マスコミ以外でも通用するのかどうか知らないが、アルバイト原稿という業界用語がある。自分が属する新聞社や通信社のためでなく、ほかの媒体のために記事を書いて原稿料を得る行為を指す。どうにも断れない場合でもない限り、まず引き受けないようにしてきた。昔から働き者ではない、というだけではないか、と言われたらその通りだが。
ただ、アルバイト原稿に気が進まなかったことには、ちょっとした理由もないことはない。他人が書いた記事を切りばりしたよう記事なら書かない方がまし。こんな気持ちで仕事をしてきた記者は編集者に限らずいくらでもいると思う。そんな思いからすれば、アルバイト原稿には大きな障害があるのだ。通信社の記者が取材をすると当然、取材相手は報酬など期待せず貴重な時間を割くことになる。自分の話したことは新聞社や放送局に記事として流されると思って対応するはずだから、意図が違うと知ったらどうだろう。そう考えると、とてもじゃないがやる気になれない、ということだ。

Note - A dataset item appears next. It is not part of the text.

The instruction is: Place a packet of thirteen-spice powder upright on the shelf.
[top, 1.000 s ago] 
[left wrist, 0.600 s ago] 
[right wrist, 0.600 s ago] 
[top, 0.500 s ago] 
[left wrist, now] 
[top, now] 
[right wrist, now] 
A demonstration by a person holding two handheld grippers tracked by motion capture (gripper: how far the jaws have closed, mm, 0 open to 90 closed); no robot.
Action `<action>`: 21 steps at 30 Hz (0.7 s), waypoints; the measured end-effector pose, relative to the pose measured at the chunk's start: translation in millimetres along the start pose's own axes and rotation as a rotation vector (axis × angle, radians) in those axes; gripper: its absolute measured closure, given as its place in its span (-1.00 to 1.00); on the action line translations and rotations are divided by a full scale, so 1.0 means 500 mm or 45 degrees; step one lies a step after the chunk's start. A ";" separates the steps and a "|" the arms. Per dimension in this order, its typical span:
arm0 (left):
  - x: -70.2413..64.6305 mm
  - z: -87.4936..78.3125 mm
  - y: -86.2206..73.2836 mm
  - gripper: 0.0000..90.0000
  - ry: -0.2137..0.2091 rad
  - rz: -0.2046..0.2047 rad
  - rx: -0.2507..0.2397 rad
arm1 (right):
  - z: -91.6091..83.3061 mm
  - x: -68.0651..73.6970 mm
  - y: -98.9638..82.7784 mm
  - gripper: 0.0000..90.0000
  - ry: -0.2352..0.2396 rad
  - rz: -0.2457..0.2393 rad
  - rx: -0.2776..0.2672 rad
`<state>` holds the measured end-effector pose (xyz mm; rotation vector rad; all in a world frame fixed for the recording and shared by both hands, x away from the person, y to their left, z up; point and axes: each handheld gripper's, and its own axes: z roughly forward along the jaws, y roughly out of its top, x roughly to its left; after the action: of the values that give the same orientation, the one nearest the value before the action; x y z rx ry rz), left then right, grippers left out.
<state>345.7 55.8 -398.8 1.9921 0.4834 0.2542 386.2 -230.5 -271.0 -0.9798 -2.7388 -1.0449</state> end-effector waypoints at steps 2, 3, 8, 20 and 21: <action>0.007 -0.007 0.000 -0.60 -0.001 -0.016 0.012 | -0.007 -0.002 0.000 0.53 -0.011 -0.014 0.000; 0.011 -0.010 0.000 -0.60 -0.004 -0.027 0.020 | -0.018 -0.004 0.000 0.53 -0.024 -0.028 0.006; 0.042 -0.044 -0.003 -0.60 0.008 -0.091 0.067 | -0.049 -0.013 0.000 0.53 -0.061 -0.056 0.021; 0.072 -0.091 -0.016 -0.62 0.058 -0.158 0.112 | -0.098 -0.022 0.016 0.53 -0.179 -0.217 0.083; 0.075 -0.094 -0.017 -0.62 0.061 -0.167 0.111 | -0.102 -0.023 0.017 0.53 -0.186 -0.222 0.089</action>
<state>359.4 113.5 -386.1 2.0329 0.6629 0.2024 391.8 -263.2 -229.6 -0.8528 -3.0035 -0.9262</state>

どうしてこんな昔のことを思い出したか。たまたま昼と夜、別の席で公的な広報事業にかかわる入札ということについて考えさせられたためだ。昼食の相手は「競争入札に応募する資料づくりでえらい時間を取られている」とぼやいていた。夜は夜で逆に別の友人に頼まれ、応札書類づくりの相談に乗る。応札資料に盛り込めと書かれた内容を見せられて、考え込んだ。与えられたテーマに沿ってどのような内容のものが作れるかを詳細に問うている。注文も具体的で、要するにそのまま最初の号になるような冊子を試作して提出してくれというようなものだ。
運良く仕事を取れたなら、見返りは十分ある。提出した冊子はそのまま最初の号に利用できるから労力も無駄にならない。しかし、多数の敗者はどうか。試作品に盛り込まれた内容は、日の目を見ない無駄玉になるわけだ。公平な世の中を成り立たせるために負わなければならないコスト。そもそも選挙だって膨大な死票が避けられないではないか。そう考えるべきなのだろうが、入札資料づくりのために取材を受けた人たちはどうだろう。どこの媒体に載るわけでもない無駄話をさせられただけ、あるいは無駄な便宜を図っただけ、ということにならないか。などなどいろいろ考えてしまった。随意契約がよいはずはなく、入札制度にした方が無駄な税金が使われずに済むのは間違いない、とは思うものの。
1月に名古屋大学で開かれたシンポジウムで初めてお目にかかった樋口敬二・名古屋大学名誉教授から、1999年発行の「岩波口座『科学・技術と人間』」(岩波書店)に執筆された論文「行動的研究集団」のコピーを送っていただいた。早速拝読したところ、樋口氏の師である中谷宇吉郎博士について書かれた興味深い挿話があった。雪中飛行という当時の難題を解決するための研究を依頼された時、「2年や3年で片付く問題ではなく、迷惑を掛けるから」といったん断った中谷博士に対し、依頼主は言ったという。「その点は分かっているから、黙って10年やってみてくれ」。実際にその通り催促がましいことも言われず、研究費も支給され続けた、という。
樋口氏は、中谷博士が名前を伏せた依頼主を、海軍横須賀工廠の発動機実験部長だった花島孝一機関大佐(後に中将)だと推定している。
時代が違うと言えばそれまでだが、社会の変化を感じざるを得ない挿話ではないだろうか。ちなみに樋口氏がこの話を紹介している章のタイトルは「問題解決型研究」である。
「雪の研究もまた、雪中飛行という問題に対処しようとして始められた『問題解決型研究』であると考えたわけである」という言葉で締められていた。